## WHAT THE EXERCISE ASKS
The stretch wanted below opens at the line containing "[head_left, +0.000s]" and closes at the line containing "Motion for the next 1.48". Please return it exactly, with no other lines.

[Source records]
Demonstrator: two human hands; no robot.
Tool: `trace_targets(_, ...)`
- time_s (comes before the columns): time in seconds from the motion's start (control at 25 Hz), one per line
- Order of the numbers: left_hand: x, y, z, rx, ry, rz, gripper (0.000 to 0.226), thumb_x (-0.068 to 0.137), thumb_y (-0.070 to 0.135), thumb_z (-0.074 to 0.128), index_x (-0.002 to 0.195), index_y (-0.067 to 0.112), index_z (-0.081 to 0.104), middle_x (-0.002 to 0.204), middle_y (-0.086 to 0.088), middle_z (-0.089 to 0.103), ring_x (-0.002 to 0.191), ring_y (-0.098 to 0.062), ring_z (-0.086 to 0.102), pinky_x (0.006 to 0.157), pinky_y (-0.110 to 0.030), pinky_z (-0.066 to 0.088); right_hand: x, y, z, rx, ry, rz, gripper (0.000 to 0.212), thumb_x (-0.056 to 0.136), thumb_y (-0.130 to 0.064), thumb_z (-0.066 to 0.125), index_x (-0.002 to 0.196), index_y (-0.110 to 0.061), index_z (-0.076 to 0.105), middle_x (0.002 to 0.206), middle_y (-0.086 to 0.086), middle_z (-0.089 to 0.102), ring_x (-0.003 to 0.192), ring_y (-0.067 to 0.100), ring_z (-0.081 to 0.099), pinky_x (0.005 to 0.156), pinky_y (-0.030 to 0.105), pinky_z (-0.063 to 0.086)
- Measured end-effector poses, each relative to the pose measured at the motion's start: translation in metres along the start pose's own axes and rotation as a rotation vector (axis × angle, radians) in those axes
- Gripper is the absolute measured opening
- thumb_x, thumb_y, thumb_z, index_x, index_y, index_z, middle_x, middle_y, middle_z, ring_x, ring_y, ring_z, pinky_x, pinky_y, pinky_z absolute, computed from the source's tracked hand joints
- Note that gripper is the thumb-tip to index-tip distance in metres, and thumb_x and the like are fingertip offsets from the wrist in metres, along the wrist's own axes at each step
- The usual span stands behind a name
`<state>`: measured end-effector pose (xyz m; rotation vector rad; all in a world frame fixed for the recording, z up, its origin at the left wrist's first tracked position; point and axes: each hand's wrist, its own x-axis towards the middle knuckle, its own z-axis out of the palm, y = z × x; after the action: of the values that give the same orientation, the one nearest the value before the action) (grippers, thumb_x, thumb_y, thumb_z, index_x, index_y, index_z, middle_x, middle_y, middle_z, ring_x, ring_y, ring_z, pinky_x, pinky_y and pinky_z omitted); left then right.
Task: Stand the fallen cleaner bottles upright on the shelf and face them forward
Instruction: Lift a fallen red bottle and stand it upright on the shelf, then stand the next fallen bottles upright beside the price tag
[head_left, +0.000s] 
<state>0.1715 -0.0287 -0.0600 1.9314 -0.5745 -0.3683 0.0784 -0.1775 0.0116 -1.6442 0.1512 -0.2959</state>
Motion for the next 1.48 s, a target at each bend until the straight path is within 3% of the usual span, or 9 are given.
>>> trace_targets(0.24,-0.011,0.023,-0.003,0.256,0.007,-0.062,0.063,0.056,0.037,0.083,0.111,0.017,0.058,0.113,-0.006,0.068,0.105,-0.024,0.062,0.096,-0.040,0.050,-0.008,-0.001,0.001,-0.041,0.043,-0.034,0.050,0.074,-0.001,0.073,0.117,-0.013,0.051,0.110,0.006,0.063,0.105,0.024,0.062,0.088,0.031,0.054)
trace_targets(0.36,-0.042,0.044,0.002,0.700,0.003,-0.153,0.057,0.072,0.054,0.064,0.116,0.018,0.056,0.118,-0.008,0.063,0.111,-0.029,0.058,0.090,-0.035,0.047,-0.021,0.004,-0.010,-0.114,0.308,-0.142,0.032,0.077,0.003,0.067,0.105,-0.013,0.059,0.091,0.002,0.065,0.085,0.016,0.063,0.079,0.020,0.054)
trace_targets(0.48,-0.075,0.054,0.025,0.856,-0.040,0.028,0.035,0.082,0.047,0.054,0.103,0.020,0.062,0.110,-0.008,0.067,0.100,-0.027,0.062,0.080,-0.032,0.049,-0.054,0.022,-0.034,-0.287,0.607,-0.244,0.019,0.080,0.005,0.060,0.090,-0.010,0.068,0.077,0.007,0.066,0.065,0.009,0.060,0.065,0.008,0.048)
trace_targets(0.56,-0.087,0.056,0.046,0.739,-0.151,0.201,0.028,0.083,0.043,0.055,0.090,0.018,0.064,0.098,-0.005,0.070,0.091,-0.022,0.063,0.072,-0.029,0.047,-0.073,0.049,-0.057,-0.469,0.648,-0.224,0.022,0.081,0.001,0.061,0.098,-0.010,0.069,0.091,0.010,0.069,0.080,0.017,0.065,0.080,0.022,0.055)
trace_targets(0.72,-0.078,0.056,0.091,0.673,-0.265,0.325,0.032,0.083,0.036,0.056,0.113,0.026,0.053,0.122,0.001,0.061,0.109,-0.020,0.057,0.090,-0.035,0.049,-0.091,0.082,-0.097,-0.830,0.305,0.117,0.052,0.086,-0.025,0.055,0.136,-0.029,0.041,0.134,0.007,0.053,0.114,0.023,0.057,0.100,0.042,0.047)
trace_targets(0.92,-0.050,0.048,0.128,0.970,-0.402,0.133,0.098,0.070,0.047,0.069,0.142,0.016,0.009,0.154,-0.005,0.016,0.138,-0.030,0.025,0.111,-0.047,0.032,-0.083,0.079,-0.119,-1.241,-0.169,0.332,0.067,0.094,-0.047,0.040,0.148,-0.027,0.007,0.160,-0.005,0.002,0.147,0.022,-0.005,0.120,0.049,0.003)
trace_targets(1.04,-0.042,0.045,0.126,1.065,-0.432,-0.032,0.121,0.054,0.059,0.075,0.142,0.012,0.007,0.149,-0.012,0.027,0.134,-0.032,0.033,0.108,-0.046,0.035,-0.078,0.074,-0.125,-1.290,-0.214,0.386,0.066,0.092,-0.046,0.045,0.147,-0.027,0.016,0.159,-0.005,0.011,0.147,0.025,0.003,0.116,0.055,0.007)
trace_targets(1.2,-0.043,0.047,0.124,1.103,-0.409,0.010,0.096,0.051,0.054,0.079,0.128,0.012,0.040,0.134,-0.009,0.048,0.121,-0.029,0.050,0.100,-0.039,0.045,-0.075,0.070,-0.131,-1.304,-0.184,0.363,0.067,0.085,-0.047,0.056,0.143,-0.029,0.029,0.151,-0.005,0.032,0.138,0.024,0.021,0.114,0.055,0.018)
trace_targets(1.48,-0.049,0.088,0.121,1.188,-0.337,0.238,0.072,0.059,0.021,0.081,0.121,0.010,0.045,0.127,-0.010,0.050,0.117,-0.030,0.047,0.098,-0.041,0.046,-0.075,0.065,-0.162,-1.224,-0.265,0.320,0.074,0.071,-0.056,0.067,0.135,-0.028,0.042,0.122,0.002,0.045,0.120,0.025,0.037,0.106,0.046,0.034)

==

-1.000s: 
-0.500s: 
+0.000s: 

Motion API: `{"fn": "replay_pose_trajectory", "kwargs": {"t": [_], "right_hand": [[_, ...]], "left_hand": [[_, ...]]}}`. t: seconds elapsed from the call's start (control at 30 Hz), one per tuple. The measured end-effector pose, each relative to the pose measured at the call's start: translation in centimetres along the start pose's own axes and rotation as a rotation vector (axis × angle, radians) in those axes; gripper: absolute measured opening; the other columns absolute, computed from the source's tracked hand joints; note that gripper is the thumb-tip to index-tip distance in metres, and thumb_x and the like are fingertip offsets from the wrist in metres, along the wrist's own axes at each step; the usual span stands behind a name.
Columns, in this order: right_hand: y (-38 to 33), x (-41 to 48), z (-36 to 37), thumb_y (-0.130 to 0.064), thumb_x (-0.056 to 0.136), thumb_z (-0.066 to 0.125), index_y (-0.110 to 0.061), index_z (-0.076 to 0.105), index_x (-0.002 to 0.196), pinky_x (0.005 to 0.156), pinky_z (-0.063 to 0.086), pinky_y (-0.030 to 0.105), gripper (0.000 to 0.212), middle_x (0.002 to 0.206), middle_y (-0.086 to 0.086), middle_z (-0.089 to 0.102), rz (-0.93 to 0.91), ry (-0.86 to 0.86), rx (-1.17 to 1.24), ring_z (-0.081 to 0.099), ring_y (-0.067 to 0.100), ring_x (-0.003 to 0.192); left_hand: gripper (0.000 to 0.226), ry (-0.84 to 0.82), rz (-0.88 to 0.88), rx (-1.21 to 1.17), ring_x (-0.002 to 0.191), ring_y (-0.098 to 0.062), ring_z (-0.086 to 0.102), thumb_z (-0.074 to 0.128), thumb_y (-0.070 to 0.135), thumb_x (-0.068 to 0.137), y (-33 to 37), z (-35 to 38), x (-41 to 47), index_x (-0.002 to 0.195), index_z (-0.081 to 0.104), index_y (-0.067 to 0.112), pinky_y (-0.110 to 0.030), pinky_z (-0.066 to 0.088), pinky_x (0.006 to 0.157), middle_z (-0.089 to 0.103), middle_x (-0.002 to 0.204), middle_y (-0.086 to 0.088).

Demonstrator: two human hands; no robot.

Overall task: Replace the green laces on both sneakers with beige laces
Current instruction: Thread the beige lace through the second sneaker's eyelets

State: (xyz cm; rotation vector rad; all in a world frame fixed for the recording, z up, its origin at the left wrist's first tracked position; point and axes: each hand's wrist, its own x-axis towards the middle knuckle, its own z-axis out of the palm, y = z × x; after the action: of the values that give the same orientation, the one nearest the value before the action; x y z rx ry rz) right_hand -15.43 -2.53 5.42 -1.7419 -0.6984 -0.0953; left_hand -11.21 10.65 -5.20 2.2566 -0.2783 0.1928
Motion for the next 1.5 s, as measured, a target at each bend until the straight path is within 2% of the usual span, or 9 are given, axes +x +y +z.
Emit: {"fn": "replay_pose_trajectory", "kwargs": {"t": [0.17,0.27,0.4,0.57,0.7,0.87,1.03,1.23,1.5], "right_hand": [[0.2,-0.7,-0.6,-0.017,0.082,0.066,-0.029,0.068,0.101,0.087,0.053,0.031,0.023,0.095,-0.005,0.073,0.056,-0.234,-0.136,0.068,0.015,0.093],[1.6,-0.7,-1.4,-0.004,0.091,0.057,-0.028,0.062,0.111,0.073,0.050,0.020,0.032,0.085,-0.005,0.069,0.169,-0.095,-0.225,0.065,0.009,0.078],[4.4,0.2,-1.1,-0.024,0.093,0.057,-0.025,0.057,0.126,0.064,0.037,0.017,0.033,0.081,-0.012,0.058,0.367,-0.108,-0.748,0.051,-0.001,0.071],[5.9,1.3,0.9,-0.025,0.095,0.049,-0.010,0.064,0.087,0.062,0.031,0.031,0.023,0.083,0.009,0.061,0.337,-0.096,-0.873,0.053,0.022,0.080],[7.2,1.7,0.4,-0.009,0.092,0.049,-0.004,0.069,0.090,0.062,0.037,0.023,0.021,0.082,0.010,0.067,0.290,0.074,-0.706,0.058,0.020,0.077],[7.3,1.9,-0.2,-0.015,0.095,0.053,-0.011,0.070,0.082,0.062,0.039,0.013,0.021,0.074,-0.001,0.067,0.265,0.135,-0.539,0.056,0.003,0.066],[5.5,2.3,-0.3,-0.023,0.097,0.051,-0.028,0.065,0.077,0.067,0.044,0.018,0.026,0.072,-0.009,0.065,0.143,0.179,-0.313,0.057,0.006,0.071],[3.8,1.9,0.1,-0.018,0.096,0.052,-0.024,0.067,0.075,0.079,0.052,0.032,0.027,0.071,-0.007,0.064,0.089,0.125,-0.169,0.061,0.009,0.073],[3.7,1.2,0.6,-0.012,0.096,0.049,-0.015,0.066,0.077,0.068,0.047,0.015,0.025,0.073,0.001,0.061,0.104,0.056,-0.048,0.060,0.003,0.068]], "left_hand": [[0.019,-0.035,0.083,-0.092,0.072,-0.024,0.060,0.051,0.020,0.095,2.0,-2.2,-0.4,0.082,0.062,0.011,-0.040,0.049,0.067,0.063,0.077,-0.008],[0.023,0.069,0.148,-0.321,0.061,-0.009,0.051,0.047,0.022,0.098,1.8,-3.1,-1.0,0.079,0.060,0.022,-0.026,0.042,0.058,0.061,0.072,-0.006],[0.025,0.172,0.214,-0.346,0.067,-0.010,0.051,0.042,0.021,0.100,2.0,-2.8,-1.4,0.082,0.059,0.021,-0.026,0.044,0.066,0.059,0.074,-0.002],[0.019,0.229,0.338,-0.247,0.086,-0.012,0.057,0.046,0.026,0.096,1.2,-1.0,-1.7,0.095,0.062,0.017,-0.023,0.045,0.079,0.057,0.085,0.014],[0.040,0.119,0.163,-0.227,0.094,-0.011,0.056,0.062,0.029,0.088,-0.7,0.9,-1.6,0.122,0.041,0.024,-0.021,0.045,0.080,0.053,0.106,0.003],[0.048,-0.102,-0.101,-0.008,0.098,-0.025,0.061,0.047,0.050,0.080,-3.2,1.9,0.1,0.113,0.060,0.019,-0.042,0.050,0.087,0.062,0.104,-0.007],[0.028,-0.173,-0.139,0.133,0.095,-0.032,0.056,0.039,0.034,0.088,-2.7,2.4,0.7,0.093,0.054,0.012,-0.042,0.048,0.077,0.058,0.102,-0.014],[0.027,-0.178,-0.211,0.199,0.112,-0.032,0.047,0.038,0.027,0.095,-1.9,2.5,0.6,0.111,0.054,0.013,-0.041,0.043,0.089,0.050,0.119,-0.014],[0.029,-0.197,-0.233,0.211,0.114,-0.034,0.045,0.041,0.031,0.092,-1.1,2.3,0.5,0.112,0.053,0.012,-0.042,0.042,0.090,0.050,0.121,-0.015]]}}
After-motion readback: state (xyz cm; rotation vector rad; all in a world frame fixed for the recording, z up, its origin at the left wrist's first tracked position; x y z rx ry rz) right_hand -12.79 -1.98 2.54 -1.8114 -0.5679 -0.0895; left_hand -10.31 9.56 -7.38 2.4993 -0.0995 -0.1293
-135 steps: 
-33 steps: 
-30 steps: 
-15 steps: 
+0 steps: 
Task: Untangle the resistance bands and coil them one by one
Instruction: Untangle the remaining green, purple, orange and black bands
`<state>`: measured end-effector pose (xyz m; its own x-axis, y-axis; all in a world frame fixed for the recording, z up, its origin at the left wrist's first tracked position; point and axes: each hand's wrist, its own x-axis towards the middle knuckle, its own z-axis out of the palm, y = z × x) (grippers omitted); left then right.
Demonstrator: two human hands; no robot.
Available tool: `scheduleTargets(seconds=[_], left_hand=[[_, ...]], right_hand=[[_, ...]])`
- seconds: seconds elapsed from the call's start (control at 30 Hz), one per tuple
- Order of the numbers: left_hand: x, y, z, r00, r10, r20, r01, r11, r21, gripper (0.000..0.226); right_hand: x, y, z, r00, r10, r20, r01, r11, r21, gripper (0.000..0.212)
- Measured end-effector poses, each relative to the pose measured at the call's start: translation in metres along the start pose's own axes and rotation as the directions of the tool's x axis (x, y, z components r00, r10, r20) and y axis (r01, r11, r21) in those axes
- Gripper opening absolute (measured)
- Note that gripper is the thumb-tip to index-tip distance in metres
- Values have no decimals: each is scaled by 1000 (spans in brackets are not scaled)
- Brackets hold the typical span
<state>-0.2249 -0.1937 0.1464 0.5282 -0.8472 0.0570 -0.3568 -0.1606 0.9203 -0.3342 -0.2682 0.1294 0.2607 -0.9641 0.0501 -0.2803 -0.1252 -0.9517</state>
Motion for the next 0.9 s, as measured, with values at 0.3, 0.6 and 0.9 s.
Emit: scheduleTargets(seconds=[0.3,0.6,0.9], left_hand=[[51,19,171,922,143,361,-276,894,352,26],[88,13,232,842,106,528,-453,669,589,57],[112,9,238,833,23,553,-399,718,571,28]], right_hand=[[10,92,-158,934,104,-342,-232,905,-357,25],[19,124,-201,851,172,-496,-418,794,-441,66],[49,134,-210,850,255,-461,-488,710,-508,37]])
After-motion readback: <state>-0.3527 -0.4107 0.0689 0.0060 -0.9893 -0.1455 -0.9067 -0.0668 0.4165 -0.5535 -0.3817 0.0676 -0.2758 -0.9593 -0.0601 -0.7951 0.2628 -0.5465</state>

## FINAL ANSWER
[head_left, +0.000s] 
<state>0.1715 -0.0287 -0.0600 1.9314 -0.5745 -0.3683 0.0784 -0.1775 0.0116 -1.6442 0.1512 -0.2959</state>
Motion for the next 1.48 s, a target at each bend until the straight path is within 3% of the usual span, or 9 are given.

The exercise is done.